**SOURCE DATA**:
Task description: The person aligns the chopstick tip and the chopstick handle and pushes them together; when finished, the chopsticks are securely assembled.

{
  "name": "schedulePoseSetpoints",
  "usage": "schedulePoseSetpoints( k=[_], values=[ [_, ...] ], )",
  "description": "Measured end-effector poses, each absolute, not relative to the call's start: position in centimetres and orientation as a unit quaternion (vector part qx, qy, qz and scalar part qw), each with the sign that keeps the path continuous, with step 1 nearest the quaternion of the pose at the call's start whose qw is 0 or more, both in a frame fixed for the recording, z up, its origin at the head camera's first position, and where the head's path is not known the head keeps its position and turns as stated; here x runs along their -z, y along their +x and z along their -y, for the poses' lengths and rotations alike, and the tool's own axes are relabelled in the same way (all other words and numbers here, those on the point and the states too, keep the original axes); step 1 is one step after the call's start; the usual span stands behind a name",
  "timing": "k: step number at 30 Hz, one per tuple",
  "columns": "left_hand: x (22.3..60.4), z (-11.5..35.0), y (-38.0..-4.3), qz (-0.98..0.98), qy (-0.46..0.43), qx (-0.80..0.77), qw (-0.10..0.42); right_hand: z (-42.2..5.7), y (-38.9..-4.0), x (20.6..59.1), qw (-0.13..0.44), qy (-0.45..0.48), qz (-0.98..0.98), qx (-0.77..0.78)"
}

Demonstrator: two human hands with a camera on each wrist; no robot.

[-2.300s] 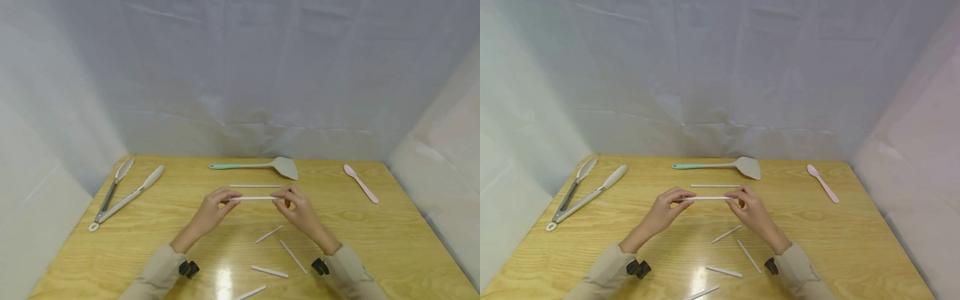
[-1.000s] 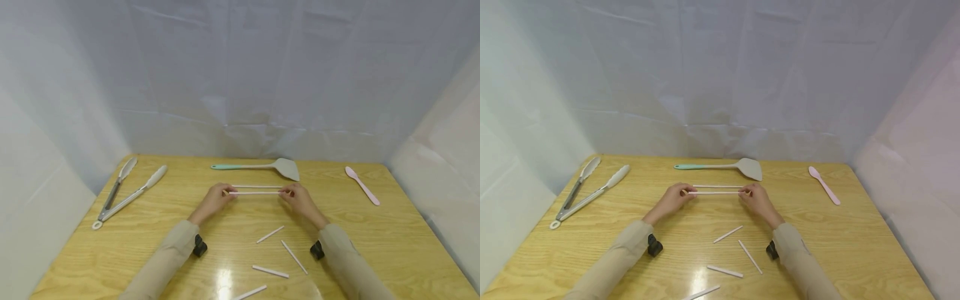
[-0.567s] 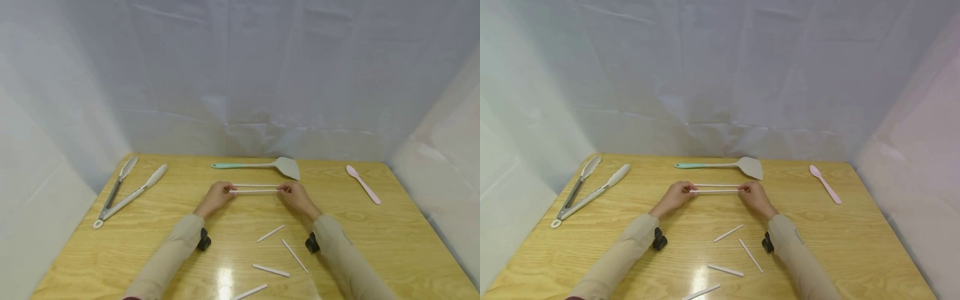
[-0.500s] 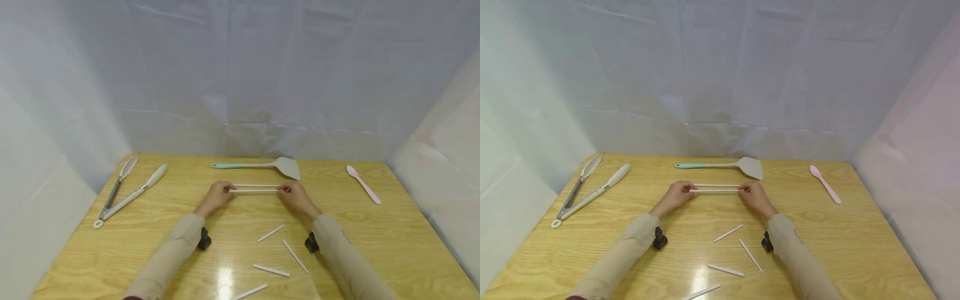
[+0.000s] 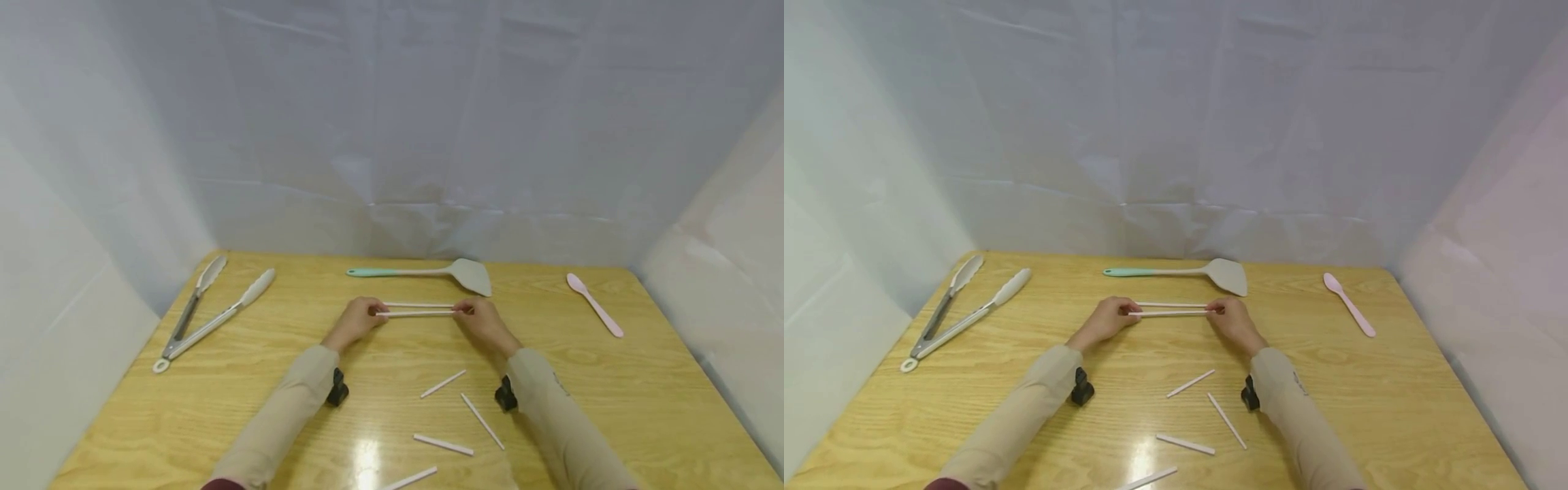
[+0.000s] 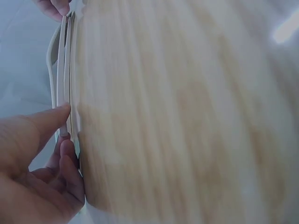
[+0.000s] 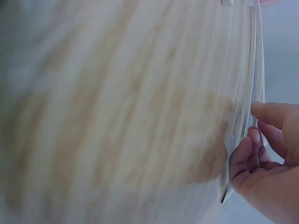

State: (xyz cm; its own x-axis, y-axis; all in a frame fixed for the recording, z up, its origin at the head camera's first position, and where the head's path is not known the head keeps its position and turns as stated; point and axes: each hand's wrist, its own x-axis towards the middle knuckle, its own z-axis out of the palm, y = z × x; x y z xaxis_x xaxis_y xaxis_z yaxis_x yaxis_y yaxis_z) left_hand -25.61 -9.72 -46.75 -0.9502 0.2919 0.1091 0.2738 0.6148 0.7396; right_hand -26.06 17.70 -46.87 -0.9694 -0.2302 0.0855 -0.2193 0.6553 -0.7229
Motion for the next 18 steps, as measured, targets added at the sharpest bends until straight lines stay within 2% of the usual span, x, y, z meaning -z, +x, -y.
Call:
schedulePoseSetpoints(
  k=[8, 18],
  values=[
    [46.92, 9.52, -25.71, -0.913, 0.142, -0.381, 0.033, -17.88, -26.25, 47.33, -0.003, -0.142, -0.907, 0.397],
    [46.87, 9.49, -25.70, -0.916, 0.149, -0.371, 0.028, -18.07, -26.43, 47.44, 0.011, -0.128, -0.909, 0.396]
  ],
)
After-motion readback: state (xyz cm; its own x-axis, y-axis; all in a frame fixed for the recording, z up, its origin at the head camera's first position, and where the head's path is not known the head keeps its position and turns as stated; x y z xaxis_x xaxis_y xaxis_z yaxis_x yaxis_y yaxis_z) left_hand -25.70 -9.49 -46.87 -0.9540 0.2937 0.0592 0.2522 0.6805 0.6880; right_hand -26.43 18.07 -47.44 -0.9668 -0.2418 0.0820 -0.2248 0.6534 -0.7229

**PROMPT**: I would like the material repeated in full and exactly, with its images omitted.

**YOUR SOLUTION**:
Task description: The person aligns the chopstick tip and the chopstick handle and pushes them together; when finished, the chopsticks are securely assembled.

{
  "name": "schedulePoseSetpoints",
  "usage": "schedulePoseSetpoints( k=[_], values=[ [_, ...] ], )",
  "description": "Measured end-effector poses, each absolute, not relative to the call's start: position in centimetres and orientation as a unit quaternion (vector part qx, qy, qz and scalar part qw), each with the sign that keeps the path continuous, with step 1 nearest the quaternion of the pose at the call's start whose qw is 0 or more, both in a frame fixed for the recording, z up, its origin at the head camera's first position, and where the head's path is not known the head keeps its position and turns as stated; here x runs along their -z, y along their +x and z along their -y, for the poses' lengths and rotations alike, and the tool's own axes are relabelled in the same way (all other words and numbers here, those on the point and the states too, keep the original axes); step 1 is one step after the call's start; the usual span stands behind a name",
  "timing": "k: step number at 30 Hz, one per tuple",
  "columns": "left_hand: x (22.3..60.4), z (-11.5..35.0), y (-38.0..-4.3), qz (-0.98..0.98), qy (-0.46..0.43), qx (-0.80..0.77), qw (-0.10..0.42); right_hand: z (-42.2..5.7), y (-38.9..-4.0), x (20.6..59.1), qw (-0.13..0.44), qy (-0.45..0.48), qz (-0.98..0.98), qx (-0.77..0.78)"
}

Demonstrator: two human hands with a camera on each wrist; no robot.

[-2.300s] 
[-1.000s] 
[-0.567s] 
[-0.500s] 
[+0.000s] 
[+0.000s] 
[+0.000s] 

State: (xyz cm; its own x-axis, y-axis; all in a frame fixed for the recording, z up, its origin at the head camera's first position, and where the head's path is not known the head keeps its position and turns as stated; point and axes: each hand's wrist, its own x-axis towards the middle knuckle, its own z-axis out of the palm, y = z × x; x y z xaxis_x xaxis_y xaxis_z yaxis_x yaxis_y yaxis_z) left_hand -25.61 -9.72 -46.75 -0.9502 0.2919 0.1091 0.2738 0.6148 0.7396; right_hand -26.06 17.70 -46.87 -0.9694 -0.2302 0.0855 -0.2193 0.6553 -0.7229
Motion for the next 18 steps, as measured, targets added at the sharpest bends until straight lines stay within 2% of the usual span, x, y, z meaning -z, +x, -y.
Call:
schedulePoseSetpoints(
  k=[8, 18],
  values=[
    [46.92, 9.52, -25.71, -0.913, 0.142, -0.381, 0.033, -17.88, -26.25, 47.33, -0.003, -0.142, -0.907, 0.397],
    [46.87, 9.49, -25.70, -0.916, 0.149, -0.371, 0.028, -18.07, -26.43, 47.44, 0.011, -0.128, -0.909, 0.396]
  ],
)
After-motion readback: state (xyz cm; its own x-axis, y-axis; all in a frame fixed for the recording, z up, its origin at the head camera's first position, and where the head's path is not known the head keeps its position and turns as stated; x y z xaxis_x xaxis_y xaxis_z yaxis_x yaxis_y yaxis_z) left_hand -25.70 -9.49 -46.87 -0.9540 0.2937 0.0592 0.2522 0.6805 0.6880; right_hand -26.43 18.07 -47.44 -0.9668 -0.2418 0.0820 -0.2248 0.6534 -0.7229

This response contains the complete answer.